Water transport in trees is a very counter-intuitive thing.  So much of what draws us to trees—their majestic height, their ubiquity—seems somewhat suspect in light of a water transport mechanism that relies on the stickiness of water molecules. But in conjunction with structural features like conduits of the right size and shape, the cohesive force of water molecules is enough that water can be pulled up into tree of incredible heights.

[Measuing the soil moisture around one of our  saplings in Lyford garden.  Photo by Sarah Plisinksi.]When the tug of water in a tree meets resistance from dry soil, the pressures experienced by the tree can reach dangerously low values, values so low that bubbles of dissolved air are pulled out of solution. Rather than allowing the connectivity of their water to be severed, many trees have built in redundancy in their networks, or they can tap into unsual reservoirs. These include tiny reserves of water scattered within the nooks and crannies between cells that can be drawn upon in times of drought, and used to forge new links between the water rising from the roots to the leaves. 

Features like these make understanding anatomy and three dimensional structure a helpful tool for understanding water transport systems. This summer our group is working on measuring the pressures of water conducting networks in four different tree species subjected to different drought treatments. We are looking to see if there is plasticity in the water conducting networks, and if the structures of those networks change under stressful conditions.
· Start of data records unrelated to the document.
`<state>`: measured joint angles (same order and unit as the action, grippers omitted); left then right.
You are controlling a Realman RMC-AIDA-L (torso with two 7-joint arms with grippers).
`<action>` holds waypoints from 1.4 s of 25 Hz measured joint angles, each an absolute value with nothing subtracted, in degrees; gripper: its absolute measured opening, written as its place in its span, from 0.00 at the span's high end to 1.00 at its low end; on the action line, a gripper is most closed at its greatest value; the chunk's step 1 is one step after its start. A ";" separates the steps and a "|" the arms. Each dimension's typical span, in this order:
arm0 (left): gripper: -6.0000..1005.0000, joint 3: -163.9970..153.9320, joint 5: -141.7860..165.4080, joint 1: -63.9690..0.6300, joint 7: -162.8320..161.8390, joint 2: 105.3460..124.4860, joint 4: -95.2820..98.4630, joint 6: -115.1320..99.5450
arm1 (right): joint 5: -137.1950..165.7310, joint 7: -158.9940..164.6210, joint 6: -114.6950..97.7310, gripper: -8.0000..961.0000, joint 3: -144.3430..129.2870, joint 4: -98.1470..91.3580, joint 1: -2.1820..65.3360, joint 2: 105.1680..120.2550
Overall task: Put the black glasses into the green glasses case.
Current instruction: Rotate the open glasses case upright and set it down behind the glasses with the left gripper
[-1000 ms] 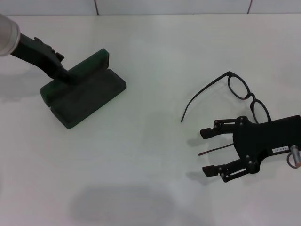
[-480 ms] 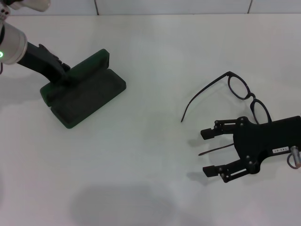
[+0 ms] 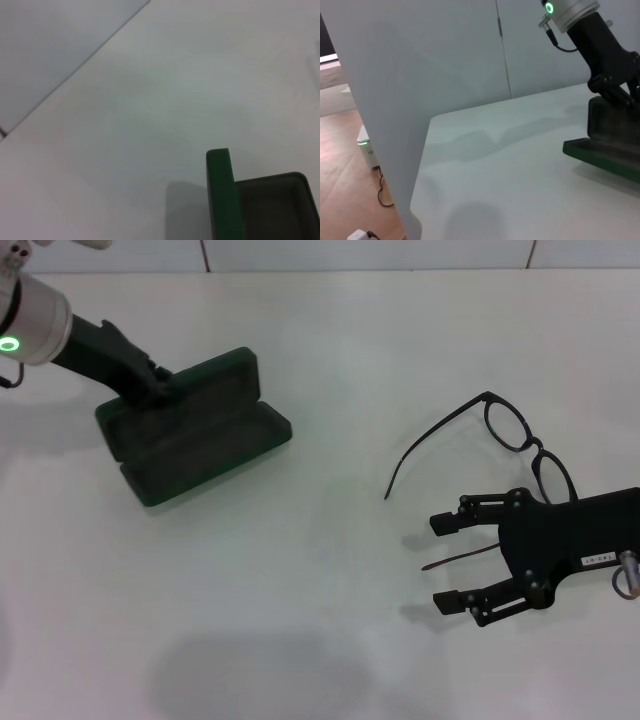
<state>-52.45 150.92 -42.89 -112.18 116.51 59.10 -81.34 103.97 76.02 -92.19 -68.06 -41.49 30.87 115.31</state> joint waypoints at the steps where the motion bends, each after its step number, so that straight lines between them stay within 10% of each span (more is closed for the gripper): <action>1: 0.80 -52.83 150.23 -42.89 -111.86 116.58 59.63 -81.73 | 103.97 76.02 -92.18 0.08 -68.05 -41.49 30.83 115.31; 12: 0.77 -57.82 137.18 -39.79 -87.91 119.56 63.35 -82.06 | 103.97 76.02 -92.69 0.09 -68.20 -41.56 30.39 115.31; 35: 0.72 -61.69 131.92 -35.54 -74.65 119.66 59.76 -75.52 | 103.98 75.81 -92.67 0.09 -68.27 -41.51 29.88 115.40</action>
<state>-61.69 131.92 -35.54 -74.64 119.66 59.76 -75.52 103.98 75.81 -92.67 -68.28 -41.51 29.88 115.40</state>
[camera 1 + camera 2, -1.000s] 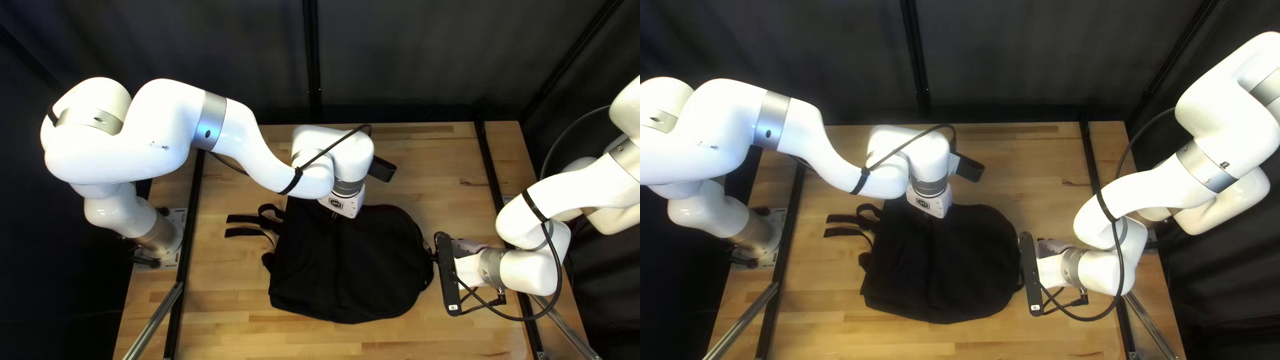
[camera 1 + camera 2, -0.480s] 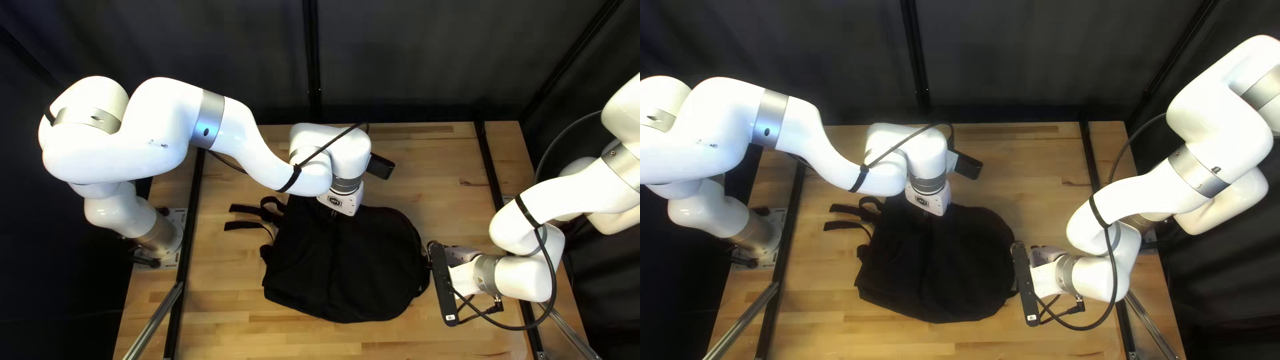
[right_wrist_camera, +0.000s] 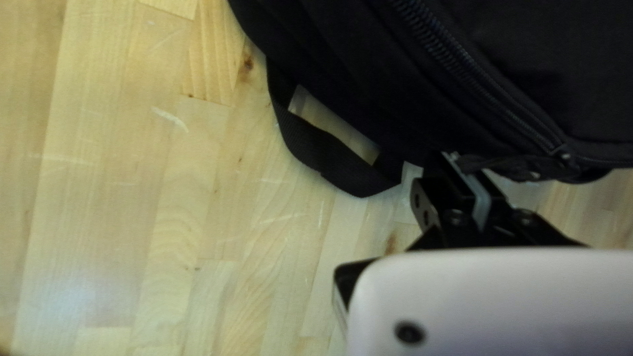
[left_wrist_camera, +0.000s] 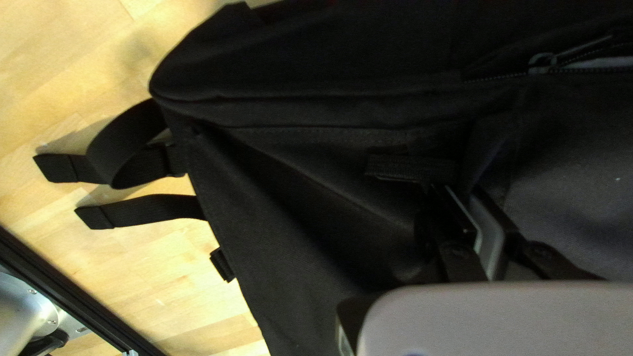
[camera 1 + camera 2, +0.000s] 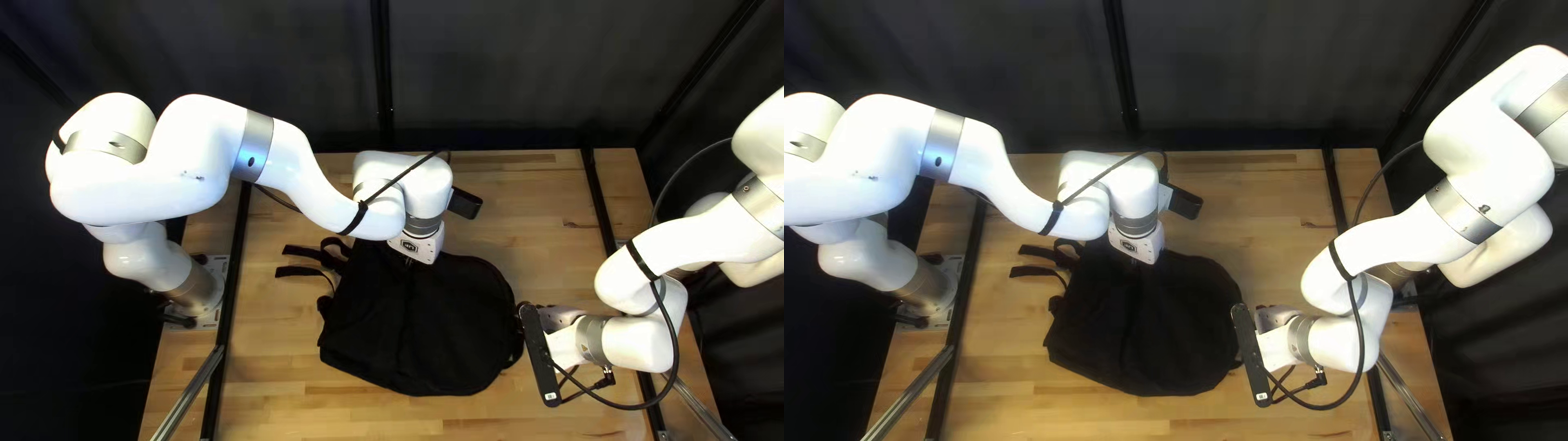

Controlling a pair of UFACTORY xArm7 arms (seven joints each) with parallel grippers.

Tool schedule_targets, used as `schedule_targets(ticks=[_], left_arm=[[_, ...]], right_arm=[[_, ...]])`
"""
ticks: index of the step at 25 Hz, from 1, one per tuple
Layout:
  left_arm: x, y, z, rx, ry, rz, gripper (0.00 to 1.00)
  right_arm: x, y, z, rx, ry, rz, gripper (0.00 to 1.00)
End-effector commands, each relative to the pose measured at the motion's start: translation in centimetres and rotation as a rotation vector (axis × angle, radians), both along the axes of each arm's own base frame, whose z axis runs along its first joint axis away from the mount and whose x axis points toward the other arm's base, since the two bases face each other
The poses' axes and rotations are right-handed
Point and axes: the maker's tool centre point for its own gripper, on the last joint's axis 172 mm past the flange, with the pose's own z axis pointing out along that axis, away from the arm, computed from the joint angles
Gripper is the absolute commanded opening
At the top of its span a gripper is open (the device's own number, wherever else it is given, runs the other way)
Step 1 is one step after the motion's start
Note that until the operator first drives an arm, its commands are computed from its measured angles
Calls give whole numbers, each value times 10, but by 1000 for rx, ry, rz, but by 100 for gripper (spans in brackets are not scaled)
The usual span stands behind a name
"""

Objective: Remove a lunch box from a kids backpack

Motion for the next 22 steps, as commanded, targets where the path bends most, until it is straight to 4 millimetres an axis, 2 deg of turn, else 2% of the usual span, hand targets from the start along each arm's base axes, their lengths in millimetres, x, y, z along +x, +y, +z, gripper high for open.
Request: schedule_targets(ticks=[1, 9, 16, 17, 18, 19, 20, 22], left_arm=[[1, 1, -1, -2, 0, 0, 0], [1, 2, -2, -5, -2, -3, 0], [0, 1, -2, -17, -9, -19, 0], [0, -1, -1, -17, -12, -28, 6], [1, -2, -1, -18, -13, -35, 84], [2, -5, 1, -16, -14, -50, 96], [3, -7, 4, -14, -13, -64, 100], [5, -9, 12, -7, -6, -96, 100]], right_arm=[[2, 4, 0, 0, 1, 17, 1], [13, 19, 1, -17, -5, 112, 0], [12, 15, 5, -42, 3, 177, 0], [14, 14, 6, -42, 5, 181, 0], [14, 14, 6, -43, 6, 182, 0], [14, 13, 7, -43, 6, 181, 0], [12, 11, 9, -45, 7, 180, 0], [5, 4, 13, -51, 10, 176, 0]])
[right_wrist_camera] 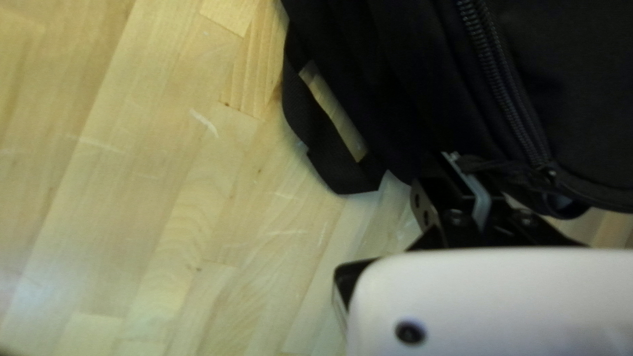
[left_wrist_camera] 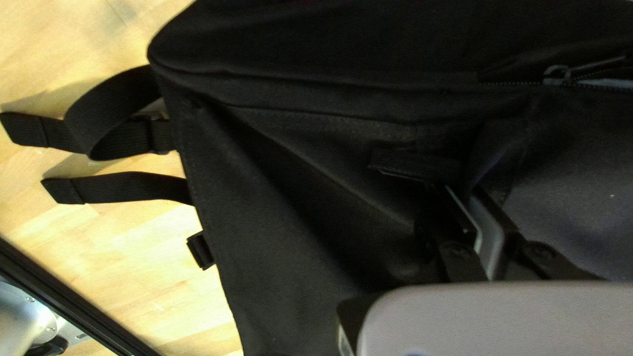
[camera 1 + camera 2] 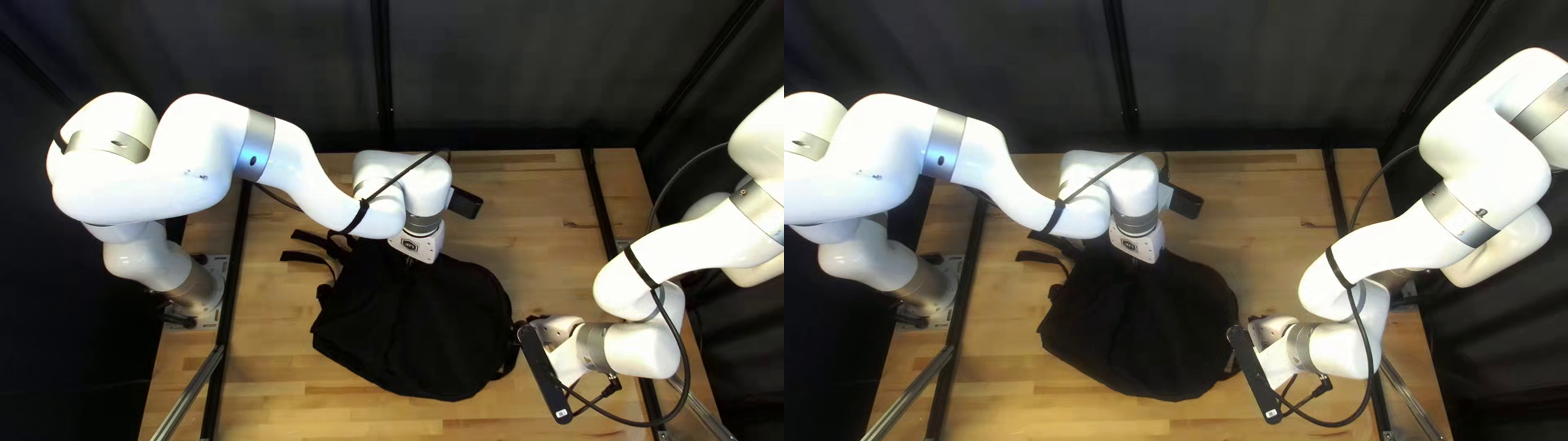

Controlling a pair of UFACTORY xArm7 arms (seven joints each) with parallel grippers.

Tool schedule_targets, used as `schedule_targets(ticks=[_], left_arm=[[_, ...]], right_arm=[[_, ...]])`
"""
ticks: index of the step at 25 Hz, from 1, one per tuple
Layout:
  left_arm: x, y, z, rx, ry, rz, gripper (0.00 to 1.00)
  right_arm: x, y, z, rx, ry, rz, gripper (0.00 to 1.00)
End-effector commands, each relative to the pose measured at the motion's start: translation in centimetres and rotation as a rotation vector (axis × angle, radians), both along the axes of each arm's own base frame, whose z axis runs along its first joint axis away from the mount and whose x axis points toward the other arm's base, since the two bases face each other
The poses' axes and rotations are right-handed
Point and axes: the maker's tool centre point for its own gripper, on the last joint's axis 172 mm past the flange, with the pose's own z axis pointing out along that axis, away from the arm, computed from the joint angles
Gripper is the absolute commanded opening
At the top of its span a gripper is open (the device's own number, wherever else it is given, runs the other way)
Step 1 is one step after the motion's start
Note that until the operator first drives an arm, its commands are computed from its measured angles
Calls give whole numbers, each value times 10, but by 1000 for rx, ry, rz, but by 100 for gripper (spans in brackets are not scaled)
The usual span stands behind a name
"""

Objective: Remove a lunch box from a kids backpack

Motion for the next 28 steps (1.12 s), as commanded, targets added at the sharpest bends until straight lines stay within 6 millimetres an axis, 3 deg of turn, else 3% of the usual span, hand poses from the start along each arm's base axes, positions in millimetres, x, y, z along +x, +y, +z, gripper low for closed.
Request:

Thus far the project has been an amazing medley of experiences. We have done pre-dawn water potential measurements at 3am, counted insects at midnight, done work with 3D modeling and virtual reality, and been exposed to an amazing variety of lab techniques and tools. The program has given me a great sense of what a future in research might look like, and has meant the chance to explore a topic I love in a really low-pressure setting with an incredibly fun group of fellow researchers.

[Tree model created in Blender.  Texture credit Steve Lund.]

[Pressure chamber, a.k.a “pressure bomb,” used to measure the water potential of leaves.]

 

Katja is a rising Junior at Harvard studying Integrative Biology.